_EXERCISE OBJECTIVE:_ For the data that follows, state how many lines hold the string "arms", giving the number by itself.

_DATASET EXCERPT:_
-*-*-

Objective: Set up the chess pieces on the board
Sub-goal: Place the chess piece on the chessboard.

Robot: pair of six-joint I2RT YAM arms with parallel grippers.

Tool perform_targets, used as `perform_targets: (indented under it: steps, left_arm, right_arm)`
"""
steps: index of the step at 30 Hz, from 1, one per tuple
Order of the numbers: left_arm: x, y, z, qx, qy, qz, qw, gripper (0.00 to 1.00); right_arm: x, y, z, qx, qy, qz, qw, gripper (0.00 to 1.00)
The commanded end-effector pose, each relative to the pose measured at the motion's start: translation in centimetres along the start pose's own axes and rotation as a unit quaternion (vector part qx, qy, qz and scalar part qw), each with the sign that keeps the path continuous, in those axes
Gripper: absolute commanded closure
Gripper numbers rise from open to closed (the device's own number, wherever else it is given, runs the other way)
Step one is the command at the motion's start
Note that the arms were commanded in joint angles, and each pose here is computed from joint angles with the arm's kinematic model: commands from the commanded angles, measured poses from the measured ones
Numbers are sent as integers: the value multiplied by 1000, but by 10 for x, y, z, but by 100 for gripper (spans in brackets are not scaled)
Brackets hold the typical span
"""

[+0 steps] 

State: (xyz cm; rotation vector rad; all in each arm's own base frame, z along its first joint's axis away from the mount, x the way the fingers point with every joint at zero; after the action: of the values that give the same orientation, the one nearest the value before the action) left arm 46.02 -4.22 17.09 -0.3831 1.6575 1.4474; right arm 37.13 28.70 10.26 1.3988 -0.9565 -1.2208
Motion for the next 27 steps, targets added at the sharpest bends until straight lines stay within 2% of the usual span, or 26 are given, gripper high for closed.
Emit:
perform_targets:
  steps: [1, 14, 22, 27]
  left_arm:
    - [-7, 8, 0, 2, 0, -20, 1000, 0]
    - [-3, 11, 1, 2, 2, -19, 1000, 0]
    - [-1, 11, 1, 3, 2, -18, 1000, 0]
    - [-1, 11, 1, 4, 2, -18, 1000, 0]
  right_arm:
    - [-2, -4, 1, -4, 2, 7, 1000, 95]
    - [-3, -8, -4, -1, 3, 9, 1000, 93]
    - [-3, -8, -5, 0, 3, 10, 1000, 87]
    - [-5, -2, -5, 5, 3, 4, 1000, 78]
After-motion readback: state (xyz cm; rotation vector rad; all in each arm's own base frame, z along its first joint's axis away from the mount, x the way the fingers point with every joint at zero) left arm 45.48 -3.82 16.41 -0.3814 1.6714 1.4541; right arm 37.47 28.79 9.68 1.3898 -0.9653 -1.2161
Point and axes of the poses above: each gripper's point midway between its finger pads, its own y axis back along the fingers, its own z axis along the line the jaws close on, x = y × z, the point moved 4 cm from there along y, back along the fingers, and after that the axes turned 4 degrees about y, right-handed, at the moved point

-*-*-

_SOLUTION TO THIS PROBLEM:_ 2